GIVEN INFORMATION:
□ □ □ □

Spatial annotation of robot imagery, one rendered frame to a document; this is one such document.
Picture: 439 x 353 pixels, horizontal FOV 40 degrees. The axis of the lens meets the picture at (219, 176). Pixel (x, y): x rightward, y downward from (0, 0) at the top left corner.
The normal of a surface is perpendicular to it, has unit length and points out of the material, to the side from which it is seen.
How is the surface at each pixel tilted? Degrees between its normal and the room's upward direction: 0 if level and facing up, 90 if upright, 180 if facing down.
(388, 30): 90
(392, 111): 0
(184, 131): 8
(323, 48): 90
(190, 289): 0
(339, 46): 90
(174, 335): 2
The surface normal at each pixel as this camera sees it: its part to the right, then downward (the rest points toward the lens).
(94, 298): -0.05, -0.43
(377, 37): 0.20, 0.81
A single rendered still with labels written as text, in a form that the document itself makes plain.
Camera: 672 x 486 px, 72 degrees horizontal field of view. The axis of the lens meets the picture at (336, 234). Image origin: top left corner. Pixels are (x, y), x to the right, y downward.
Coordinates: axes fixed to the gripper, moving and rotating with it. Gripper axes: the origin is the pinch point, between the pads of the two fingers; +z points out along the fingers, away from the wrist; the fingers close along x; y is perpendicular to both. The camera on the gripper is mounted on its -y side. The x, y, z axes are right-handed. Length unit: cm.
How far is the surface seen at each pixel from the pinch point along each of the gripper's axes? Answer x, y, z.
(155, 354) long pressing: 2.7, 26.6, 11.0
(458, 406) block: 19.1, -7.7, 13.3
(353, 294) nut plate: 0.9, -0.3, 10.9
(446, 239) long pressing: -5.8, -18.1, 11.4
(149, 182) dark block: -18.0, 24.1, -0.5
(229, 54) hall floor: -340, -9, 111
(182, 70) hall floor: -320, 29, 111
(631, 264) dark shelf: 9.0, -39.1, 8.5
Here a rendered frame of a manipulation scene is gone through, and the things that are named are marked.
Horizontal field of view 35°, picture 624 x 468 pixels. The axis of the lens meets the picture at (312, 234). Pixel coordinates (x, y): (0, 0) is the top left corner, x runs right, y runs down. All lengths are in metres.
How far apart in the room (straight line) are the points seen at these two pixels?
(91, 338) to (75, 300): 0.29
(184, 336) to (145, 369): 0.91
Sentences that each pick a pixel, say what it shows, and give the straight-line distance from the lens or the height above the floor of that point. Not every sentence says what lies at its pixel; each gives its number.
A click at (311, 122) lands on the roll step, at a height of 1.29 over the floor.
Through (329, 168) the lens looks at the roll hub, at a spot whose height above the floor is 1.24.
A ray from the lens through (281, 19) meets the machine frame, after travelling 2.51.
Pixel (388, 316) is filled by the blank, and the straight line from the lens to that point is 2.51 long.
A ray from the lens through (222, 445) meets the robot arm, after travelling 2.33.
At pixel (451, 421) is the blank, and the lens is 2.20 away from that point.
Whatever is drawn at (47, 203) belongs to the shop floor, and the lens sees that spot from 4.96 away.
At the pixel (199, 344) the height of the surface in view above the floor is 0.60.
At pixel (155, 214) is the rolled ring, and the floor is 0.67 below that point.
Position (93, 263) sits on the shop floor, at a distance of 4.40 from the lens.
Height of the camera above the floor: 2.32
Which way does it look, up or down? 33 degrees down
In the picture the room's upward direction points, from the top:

□ □ □ □

WORK INSTRUCTIONS:
Could you restate word for word the lines above, from the one that contains "A single rendered" through the one that contains "(184, 336) to (145, 369): 0.91", and no others?

EXPECTED ANSWER:
A single rendered still with labels written as text, in a form that the document itself makes plain.
Camera: 672 x 486 px, 72 degrees horizontal field of view. The axis of the lens meets the picture at (336, 234). Image origin: top left corner. Pixels are (x, y), x to the right, y downward.
Coordinates: axes fixed to the gripper, moving and rotating with it. Gripper axes: the origin is the pinch point, between the pads of the two fingers; +z points out along the fingers, away from the wrist; the fingers close along x; y is perpendicular to both. The camera on the gripper is mounted on its -y side. The x, y, z axes are right-handed. Length unit: cm.
How far is the surface seen at each pixel from the pinch point along each of the gripper's axes? Answer x, y, z.
(155, 354) long pressing: 2.7, 26.6, 11.0
(458, 406) block: 19.1, -7.7, 13.3
(353, 294) nut plate: 0.9, -0.3, 10.9
(446, 239) long pressing: -5.8, -18.1, 11.4
(149, 182) dark block: -18.0, 24.1, -0.5
(229, 54) hall floor: -340, -9, 111
(182, 70) hall floor: -320, 29, 111
(631, 264) dark shelf: 9.0, -39.1, 8.5
Here a rendered frame of a manipulation scene is gone through, and the things that are named are marked.
Horizontal field of view 35°, picture 624 x 468 pixels. The axis of the lens meets the picture at (312, 234). Pixel coordinates (x, y): (0, 0) is the top left corner, x runs right, y runs down. All lengths are in metres.
How far apart in the room (straight line) are the points seen at these two pixels?
(91, 338) to (75, 300): 0.29
(184, 336) to (145, 369): 0.91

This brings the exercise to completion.